▶ [EXERCISE DIRECTIONS]:
Write out, word for word, only the data from its first line to the line containing "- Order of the".

▶ [SUPPLIED INFORMATION]:
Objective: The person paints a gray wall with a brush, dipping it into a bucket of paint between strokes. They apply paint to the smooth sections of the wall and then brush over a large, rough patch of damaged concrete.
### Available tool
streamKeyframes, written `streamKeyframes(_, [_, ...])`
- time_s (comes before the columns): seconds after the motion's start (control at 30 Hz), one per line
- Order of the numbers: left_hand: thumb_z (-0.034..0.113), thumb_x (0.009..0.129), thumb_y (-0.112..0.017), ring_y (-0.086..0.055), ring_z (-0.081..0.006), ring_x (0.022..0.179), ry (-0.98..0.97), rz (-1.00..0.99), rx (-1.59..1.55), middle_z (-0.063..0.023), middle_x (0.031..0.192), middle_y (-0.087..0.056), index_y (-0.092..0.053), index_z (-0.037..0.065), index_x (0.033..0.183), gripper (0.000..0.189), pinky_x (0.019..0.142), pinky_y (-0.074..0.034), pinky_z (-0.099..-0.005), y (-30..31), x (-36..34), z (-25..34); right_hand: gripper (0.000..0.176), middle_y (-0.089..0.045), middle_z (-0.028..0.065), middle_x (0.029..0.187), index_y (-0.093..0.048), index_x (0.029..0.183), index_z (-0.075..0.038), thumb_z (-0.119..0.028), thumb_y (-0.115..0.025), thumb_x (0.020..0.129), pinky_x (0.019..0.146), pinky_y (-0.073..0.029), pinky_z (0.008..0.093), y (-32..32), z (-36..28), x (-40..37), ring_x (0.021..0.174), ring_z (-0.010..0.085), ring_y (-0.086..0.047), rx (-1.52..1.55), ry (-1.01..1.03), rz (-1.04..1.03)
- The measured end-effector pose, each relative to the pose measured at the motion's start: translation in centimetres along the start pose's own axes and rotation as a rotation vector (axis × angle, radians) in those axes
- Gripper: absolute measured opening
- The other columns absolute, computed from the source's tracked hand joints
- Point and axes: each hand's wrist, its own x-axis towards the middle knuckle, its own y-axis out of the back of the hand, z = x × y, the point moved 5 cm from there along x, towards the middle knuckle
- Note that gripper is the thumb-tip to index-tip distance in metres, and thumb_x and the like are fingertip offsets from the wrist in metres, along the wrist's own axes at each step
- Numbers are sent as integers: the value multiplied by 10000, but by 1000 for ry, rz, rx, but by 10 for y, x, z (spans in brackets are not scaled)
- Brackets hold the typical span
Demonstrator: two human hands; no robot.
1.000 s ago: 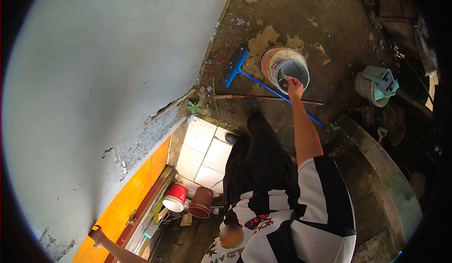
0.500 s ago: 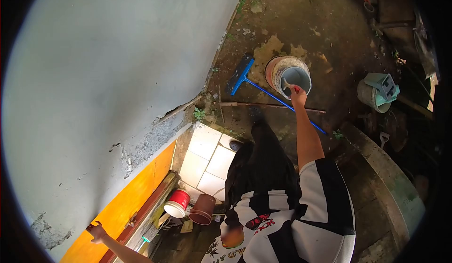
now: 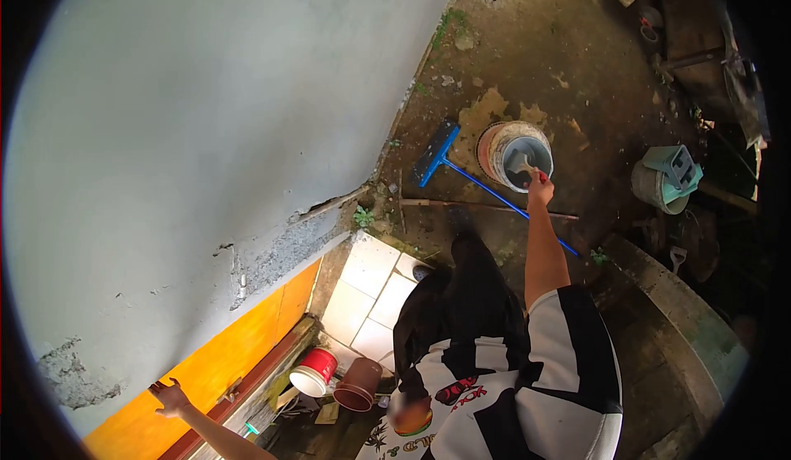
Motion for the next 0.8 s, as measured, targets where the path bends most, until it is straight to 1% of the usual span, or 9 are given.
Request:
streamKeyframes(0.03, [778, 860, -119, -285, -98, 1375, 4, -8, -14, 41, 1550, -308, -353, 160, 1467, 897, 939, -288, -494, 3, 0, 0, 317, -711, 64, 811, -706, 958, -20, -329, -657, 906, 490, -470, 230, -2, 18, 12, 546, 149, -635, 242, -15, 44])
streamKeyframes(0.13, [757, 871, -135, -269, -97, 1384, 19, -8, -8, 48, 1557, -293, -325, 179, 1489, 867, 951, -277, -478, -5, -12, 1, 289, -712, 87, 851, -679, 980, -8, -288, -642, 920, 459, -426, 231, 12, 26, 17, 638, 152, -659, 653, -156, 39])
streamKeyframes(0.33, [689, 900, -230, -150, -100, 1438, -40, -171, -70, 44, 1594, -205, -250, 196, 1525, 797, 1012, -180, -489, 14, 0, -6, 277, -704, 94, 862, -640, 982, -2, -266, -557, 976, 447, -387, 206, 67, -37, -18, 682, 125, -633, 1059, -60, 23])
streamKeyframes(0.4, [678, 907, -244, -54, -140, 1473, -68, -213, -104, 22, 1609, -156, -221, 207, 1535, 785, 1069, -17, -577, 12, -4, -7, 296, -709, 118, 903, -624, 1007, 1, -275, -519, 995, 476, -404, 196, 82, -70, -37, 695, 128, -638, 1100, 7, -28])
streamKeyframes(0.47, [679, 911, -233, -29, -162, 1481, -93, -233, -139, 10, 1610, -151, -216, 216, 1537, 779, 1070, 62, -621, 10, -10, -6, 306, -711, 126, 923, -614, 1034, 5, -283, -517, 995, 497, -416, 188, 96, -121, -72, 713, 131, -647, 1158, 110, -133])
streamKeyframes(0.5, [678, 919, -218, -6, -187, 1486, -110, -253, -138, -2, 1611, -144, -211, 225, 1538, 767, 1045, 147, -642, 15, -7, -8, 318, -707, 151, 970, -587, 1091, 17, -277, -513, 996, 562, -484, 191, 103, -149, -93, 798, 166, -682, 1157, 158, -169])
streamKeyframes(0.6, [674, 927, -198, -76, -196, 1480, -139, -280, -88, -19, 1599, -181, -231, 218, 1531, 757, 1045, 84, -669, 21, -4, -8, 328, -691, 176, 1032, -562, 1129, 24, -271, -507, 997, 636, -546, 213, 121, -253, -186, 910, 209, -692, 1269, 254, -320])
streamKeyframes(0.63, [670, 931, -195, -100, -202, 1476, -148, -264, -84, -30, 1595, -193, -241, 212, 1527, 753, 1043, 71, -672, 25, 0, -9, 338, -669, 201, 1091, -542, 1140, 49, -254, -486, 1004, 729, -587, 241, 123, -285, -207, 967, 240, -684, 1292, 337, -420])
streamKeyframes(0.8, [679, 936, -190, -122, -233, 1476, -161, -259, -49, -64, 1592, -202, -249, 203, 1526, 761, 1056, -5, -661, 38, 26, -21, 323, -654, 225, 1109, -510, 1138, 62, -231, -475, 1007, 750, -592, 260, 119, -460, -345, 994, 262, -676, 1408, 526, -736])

▶ [EXPECTED ANSWER]:
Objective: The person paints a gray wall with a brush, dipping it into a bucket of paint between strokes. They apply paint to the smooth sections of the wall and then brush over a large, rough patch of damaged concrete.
### Available tool
streamKeyframes, written `streamKeyframes(_, [_, ...])`
- time_s (comes before the columns): seconds after the motion's start (control at 30 Hz), one per line
- Order of the numbers: left_hand: thumb_z (-0.034..0.113), thumb_x (0.009..0.129), thumb_y (-0.112..0.017), ring_y (-0.086..0.055), ring_z (-0.081..0.006), ring_x (0.022..0.179), ry (-0.98..0.97), rz (-1.00..0.99), rx (-1.59..1.55), middle_z (-0.063..0.023), middle_x (0.031..0.192), middle_y (-0.087..0.056), index_y (-0.092..0.053), index_z (-0.037..0.065), index_x (0.033..0.183), gripper (0.000..0.189), pinky_x (0.019..0.142), pinky_y (-0.074..0.034), pinky_z (-0.099..-0.005), y (-30..31), x (-36..34), z (-25..34); right_hand: gripper (0.000..0.176), middle_y (-0.089..0.045), middle_z (-0.028..0.065), middle_x (0.029..0.187), index_y (-0.093..0.048), index_x (0.029..0.183), index_z (-0.075..0.038), thumb_z (-0.119..0.028), thumb_y (-0.115..0.025), thumb_x (0.020..0.129), pinky_x (0.019..0.146), pinky_y (-0.073..0.029), pinky_z (0.008..0.093), y (-32..32), z (-36..28), x (-40..37), ring_x (0.021..0.174), ring_z (-0.010..0.085), ring_y (-0.086..0.047), rx (-1.52..1.55), ry (-1.01..1.03), rz (-1.04..1.03)

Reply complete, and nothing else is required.